● **DATA SEGMENT**
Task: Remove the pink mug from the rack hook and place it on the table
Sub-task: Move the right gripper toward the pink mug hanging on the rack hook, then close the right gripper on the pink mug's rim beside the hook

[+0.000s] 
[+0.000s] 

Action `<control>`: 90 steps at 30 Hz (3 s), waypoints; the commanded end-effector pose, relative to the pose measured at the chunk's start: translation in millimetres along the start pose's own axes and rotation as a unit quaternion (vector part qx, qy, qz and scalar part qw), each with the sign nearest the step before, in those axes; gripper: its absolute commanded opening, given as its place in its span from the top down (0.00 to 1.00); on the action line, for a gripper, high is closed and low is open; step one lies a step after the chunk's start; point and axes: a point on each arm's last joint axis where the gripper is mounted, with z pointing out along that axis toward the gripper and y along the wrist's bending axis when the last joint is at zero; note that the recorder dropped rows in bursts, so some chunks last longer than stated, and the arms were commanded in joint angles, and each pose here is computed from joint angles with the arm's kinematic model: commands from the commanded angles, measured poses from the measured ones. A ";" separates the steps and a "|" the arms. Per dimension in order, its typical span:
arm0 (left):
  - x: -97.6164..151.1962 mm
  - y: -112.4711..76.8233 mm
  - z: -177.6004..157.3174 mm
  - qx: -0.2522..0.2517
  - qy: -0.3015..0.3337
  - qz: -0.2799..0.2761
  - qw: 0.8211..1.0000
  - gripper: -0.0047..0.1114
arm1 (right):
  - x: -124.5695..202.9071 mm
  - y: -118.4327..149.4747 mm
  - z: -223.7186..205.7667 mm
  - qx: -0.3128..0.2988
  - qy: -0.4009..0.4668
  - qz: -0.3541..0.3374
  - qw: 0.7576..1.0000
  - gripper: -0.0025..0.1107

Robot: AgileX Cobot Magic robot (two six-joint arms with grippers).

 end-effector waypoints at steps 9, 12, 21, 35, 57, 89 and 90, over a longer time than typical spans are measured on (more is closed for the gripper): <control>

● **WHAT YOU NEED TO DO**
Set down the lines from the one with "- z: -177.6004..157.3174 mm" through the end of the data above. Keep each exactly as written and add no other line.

● **ANSWER TO THE EXERCISE**
  - z: -177.6004..157.3174 mm
  - qx: -0.2522..0.2517
  - qy: -0.3015..0.3337
  - qz: -0.2799..0.2761
  - qw: 0.8211..1.0000
  - gripper: -0.0047..0.1114
arm1 (right):
  - x: -124.5695..202.9071 mm
  - y: -118.4327..149.4747 mm
  - z: -223.7186..205.7667 mm
  - qx: -0.3128..0.2988
  - qy: -0.4009..0.4668
  - qz: -0.3541..0.3374
  - qw: 0.7576..1.0000
  - gripper: -0.0025..0.1107

Robot: AgileX Cobot Magic robot (two six-joint arms with grippers).

 end-effector waypoints at steps 9, 12, 21, 35, 57, 89 and 90, over a longer time than typical spans are measured on (more is closed for the gripper): <control>

The answer to this exercise has been written out completely.